William Quirós

Personal information
- Date of birth: 10 October 1941 (age 84)
- Place of birth: Alajuela, Costa Rica
- Height: 5 ft 5 in (1.65 m)
- Position: Forward

Youth career
- 1954–1959: Deportivo Saprissa

Senior career*
- Years: Team / Apps / (Gls)
- 1959–1966: Deportivo Saprissa
- 1967–1968: Oakland Clippers / 31 / (3)
- 1969: Kansas City Spurs
- 1970–1973: Alajuelense
- 1973–1974: UCR
- 1975: San Jose Earthquakes (indoor) / 2 / (0)
- 1975: San Jose Earthquakes / 1 / (0)
- Anderlecht

International career
- 1963–1968: Costa Rica / 21+ / (4+)

= William Quirós =

Costa Rican footballer (born 1941)

William Quirós (born 10 October 1941) is a Costa Rican former footballer who played as a forward.

==Club career==
Quirós started his career in the youth teams of Deportivo Saprissa in 1954, before making his debut five years later. At Saprissa, he helped them win four league titles. In early 1967, Oakland Clippers administrator Aca Obradović travelled to Costa Rica to scout players, where he discovered both Quirós and teammate Edgar Marín. Both players were given US dollars by Obradović, in order to pay for their own releases before signing for the Clippers. During the 1969 North American Soccer League season, while at the Kansas City Spurs, he was included in that year's all-star team as he helped the team win the league.

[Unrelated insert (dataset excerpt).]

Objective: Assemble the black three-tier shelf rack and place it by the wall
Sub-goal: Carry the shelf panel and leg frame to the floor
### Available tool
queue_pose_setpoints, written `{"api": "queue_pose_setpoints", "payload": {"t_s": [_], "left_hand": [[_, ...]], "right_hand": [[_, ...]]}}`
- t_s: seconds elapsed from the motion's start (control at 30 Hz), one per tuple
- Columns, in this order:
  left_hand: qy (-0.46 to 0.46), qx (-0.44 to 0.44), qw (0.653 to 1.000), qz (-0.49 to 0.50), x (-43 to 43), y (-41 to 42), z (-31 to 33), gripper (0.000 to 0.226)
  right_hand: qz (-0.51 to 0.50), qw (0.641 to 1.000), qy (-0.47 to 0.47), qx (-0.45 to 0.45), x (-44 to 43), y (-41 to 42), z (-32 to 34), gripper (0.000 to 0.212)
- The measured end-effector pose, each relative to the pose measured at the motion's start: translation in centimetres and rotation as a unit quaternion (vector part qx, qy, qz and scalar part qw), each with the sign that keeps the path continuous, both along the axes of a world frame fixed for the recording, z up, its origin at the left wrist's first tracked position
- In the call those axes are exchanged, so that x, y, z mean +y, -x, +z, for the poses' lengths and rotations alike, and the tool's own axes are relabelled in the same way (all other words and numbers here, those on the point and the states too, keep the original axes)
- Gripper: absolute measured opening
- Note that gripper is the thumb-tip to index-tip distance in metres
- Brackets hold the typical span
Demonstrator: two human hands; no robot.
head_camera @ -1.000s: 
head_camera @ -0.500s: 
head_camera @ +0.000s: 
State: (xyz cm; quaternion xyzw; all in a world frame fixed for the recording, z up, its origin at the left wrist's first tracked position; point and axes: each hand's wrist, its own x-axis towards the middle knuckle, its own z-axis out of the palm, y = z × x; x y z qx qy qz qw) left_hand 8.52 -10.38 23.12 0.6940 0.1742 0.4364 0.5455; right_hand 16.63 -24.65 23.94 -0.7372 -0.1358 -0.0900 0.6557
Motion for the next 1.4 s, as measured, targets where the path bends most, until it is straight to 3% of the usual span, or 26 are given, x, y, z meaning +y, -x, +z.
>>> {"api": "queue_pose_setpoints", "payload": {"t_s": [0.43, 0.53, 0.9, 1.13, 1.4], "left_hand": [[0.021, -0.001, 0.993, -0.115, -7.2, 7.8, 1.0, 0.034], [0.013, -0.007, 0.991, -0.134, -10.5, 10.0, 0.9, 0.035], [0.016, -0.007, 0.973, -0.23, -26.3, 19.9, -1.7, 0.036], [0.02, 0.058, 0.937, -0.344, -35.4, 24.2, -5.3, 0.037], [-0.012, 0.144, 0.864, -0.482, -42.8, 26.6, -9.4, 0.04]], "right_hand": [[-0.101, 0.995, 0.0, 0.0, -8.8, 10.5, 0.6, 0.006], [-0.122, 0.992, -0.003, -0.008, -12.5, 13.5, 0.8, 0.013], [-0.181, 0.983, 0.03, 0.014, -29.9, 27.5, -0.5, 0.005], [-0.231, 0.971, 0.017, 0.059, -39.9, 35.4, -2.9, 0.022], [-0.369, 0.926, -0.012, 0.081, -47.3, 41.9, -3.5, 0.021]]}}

In 1970, he returned to Costa Rica with Alajuelense, before later joining UCR in 1973. In 1975, he returned to the United States to play for the San Jose Earthquakes. Additionally, he played for Anderlecht in Belgium.

==International career==
Quirós represented the Costa Rica national team between 1963 and 1968, playing at both the 1963 and 1965 CONCACAF Championships. He also represented Costa Rica in 1966 and 1970 FIFA World Cup qualification, notably scoring a hat-trick against Jamaica in the final round of 1966 qualification.

==Personal life==
By 2003, he was married and with three kids. Additionally, he worked at a duty-free shop at Juan Santamaría International Airport.